After taking a partial hiatus from music for the past three years with some singles and Frank Ocean covers released sparingly in between, Major has made a return with a refined sound, more inventive lyrics and a much larger fan base.

The artist’s first full-length album, “A Song for Every Moon,” is already halfway done, but is not set for release until July 2017. The album name isn’t just symbolic either; Major takes the name “A Song for Every Moon” completely literally. The songs on the album are being released on each full moon, and with each release, a silver sliver is added to the album art, slowly creating a zodiac-like lunar calendar that will be complete on the full album.

The album, the construction of which began six months ago with the release of “Wouldn’t Mean a Thing,” thus far is the marriage of seven unique love songs. They each tackle the topic in a different manner, each have a different pace and each encompass a completely different genre, yet they all create a feeling that leaves you eagerly awaiting the next full moon.

The 2016 single “Easily” — the record’s most popular track thus far — talks about trying to save a relationship that’s falling apart. The record’s second most-popular single, “Home,” depicts home as being where the heart is, and the record’s first single, “Wouldn’t Mean a Thing,” is about the lack of joy in life without a lover. These topics — as overdone and cliche as they are — Major transforms into completely unique pieces of lyricism and feeling on his new record. He does not describe love through physical description, late night phone calls or simply saying the L-word over and over. Instead, he says: “I’ll be the wind picking up your sail.” He says that he “could climb the Himalayan Mountains or the pyramids in West Peru” for his beloved. And he says love could “unflood him with malice ’til the river’s running red.” Though he makes use of metaphors and allegories that are oftentimes too complicated or erudite for love songs, he makes them feel uncomplicated and in doing so is able to complicate the often undemanding genre of love song.

On top of his ingenuity, his impressive vocal range and instrumental arrangements make each of his singles memorable. “Easily” is dominated by layered vocals, snapping fingers and guitar strums intermixed with precisely placed silence; “Wouldn’t Mean a Thing” at times is filled by a choir of hums rather than Major’s own voice; and “The First Thing You See” is an acoustic song that takes a trip through the music editing program it desperately needed. Instead of saving the best for last and completing his album with a bang in July, it increasingly appears as though every song he releases intends to be that bang. Every 29 1/2 days — just when you think there’s going to be a flop — you’re tapping your foot to another song for the next month.

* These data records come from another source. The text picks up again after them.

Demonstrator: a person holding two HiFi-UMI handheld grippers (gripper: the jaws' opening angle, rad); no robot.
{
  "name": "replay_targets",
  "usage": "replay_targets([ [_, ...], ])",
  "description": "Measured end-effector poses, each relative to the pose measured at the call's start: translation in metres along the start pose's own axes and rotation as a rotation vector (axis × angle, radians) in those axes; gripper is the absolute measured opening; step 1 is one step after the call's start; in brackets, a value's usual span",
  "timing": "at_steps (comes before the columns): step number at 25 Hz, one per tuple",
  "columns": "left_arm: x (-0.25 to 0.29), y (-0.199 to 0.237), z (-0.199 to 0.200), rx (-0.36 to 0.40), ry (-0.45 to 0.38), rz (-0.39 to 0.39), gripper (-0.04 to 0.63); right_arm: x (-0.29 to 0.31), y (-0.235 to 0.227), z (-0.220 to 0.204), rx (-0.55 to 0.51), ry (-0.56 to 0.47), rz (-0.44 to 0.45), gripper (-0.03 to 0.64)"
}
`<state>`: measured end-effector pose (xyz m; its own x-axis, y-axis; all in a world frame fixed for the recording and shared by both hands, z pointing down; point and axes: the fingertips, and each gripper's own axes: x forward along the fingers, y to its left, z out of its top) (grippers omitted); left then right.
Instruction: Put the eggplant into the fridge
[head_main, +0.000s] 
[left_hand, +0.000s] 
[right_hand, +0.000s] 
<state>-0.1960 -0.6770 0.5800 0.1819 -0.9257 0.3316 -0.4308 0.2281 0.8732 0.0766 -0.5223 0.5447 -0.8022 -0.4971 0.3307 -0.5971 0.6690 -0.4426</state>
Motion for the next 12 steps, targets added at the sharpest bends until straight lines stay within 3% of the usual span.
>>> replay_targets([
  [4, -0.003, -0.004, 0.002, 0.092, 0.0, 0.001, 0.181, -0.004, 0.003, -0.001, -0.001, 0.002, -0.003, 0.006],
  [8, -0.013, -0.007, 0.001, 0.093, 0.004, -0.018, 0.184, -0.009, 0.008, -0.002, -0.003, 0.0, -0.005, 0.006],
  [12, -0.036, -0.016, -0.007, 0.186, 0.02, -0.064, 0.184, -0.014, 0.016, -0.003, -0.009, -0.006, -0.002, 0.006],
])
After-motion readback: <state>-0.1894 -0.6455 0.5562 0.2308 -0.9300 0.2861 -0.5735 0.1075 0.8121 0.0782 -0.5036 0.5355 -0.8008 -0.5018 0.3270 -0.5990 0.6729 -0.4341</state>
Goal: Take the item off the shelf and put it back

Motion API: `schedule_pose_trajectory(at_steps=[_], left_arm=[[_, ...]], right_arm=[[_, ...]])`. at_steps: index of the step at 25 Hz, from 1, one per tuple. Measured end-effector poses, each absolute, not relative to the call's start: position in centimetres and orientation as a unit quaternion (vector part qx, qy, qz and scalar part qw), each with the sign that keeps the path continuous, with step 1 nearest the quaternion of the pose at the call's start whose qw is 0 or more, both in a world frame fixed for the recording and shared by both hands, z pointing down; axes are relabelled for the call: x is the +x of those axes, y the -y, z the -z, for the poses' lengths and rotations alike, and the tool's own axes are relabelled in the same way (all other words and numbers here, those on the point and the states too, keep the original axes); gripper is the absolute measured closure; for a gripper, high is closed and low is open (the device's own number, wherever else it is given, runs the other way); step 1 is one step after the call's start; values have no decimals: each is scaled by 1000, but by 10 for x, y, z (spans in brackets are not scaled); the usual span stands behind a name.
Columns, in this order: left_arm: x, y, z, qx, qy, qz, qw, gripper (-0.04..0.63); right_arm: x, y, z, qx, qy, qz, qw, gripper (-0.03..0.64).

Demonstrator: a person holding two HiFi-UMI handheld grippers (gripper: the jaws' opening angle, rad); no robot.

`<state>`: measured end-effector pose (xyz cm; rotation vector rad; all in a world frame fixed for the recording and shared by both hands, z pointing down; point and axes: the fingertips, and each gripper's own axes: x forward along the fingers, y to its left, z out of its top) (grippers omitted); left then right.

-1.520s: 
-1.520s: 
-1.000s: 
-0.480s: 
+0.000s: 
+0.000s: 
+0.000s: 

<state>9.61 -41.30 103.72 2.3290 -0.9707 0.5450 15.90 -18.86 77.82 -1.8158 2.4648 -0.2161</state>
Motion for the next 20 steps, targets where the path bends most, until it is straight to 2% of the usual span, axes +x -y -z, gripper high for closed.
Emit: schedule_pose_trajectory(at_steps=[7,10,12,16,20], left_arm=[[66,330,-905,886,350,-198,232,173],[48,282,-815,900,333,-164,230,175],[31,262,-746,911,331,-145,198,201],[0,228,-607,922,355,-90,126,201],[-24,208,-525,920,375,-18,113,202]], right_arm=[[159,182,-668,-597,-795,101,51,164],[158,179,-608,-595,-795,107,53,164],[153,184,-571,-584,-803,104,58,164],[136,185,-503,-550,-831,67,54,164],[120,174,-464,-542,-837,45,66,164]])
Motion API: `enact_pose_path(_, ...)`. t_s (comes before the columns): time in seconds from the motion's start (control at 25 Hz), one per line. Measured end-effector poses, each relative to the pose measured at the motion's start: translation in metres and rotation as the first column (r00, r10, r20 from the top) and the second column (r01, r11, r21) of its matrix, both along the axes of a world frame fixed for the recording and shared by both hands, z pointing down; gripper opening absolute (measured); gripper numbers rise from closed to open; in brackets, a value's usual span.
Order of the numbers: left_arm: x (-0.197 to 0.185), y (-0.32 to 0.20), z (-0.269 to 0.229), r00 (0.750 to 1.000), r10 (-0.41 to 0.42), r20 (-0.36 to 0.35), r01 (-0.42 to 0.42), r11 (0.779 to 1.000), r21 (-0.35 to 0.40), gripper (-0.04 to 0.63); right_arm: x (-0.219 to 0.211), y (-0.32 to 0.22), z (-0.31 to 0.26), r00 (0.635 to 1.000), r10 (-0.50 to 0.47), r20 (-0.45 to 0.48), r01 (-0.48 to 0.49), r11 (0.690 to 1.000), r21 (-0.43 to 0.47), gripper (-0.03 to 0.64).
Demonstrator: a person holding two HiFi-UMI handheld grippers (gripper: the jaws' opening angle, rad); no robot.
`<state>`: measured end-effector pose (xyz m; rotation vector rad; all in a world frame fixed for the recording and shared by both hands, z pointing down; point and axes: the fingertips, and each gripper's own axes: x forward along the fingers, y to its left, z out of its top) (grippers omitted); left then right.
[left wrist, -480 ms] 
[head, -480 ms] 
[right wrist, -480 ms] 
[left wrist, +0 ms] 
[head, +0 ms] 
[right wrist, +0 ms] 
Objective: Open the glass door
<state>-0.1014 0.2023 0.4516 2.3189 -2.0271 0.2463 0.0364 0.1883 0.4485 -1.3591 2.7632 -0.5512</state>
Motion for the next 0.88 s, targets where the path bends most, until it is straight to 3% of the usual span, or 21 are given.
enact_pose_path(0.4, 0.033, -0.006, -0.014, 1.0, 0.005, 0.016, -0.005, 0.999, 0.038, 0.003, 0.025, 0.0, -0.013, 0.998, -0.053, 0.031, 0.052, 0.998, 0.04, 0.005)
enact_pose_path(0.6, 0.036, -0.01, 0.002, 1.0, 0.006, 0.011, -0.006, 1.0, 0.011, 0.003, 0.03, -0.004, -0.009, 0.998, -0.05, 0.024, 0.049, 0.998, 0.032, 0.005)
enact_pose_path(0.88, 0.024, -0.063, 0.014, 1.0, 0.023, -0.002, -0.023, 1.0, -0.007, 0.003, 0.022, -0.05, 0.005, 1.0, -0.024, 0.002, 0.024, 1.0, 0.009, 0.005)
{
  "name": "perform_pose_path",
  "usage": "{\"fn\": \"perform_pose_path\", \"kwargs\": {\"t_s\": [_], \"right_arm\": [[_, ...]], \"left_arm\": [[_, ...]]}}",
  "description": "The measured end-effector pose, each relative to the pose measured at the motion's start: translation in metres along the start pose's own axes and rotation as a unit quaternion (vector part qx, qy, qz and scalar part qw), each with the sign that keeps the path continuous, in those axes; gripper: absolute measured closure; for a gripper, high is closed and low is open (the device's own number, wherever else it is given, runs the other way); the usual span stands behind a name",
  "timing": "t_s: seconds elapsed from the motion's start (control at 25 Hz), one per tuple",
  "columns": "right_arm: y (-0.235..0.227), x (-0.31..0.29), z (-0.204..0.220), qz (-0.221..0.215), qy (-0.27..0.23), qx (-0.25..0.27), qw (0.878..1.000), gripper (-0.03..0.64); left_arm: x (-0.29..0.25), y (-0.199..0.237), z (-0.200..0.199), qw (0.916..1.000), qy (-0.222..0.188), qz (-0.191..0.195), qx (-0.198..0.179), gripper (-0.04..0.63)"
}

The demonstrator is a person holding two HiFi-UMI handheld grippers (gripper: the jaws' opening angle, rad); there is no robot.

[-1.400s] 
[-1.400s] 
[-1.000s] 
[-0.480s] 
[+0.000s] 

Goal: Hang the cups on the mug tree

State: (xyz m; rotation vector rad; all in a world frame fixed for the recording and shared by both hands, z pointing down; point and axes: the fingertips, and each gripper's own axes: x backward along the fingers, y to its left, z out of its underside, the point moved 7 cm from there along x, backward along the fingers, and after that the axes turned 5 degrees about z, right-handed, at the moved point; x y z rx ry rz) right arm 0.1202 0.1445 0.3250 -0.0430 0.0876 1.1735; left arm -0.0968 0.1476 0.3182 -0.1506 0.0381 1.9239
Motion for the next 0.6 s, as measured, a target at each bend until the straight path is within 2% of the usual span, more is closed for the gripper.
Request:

With a Facebook Page and Twitter feed dominated by friends from London and a Soundcloud account with a measly 2,800 followers, Major should enjoy his last days of anonymity. Three of his songs have already shot into the millions of listens on Spotify, and soon people will start to take notice of a Bruno who doesn’t have the last name “Mars” — if they haven’t already.

In other words, if you’re really into your zodiac sign and horoscopes, if you want to be the friend that knows about that “hipster” artist before he gets big, if you like listening to songs that make you think about your ex and how you were too good for them, if you’re an aspiring expatriate and like listening to artists that aren’t from America or if you’re simply a fan of great heartbreak music, then you should definitely check out Bruno Major. At this rate, you will only have a couple of months left of being a hipster.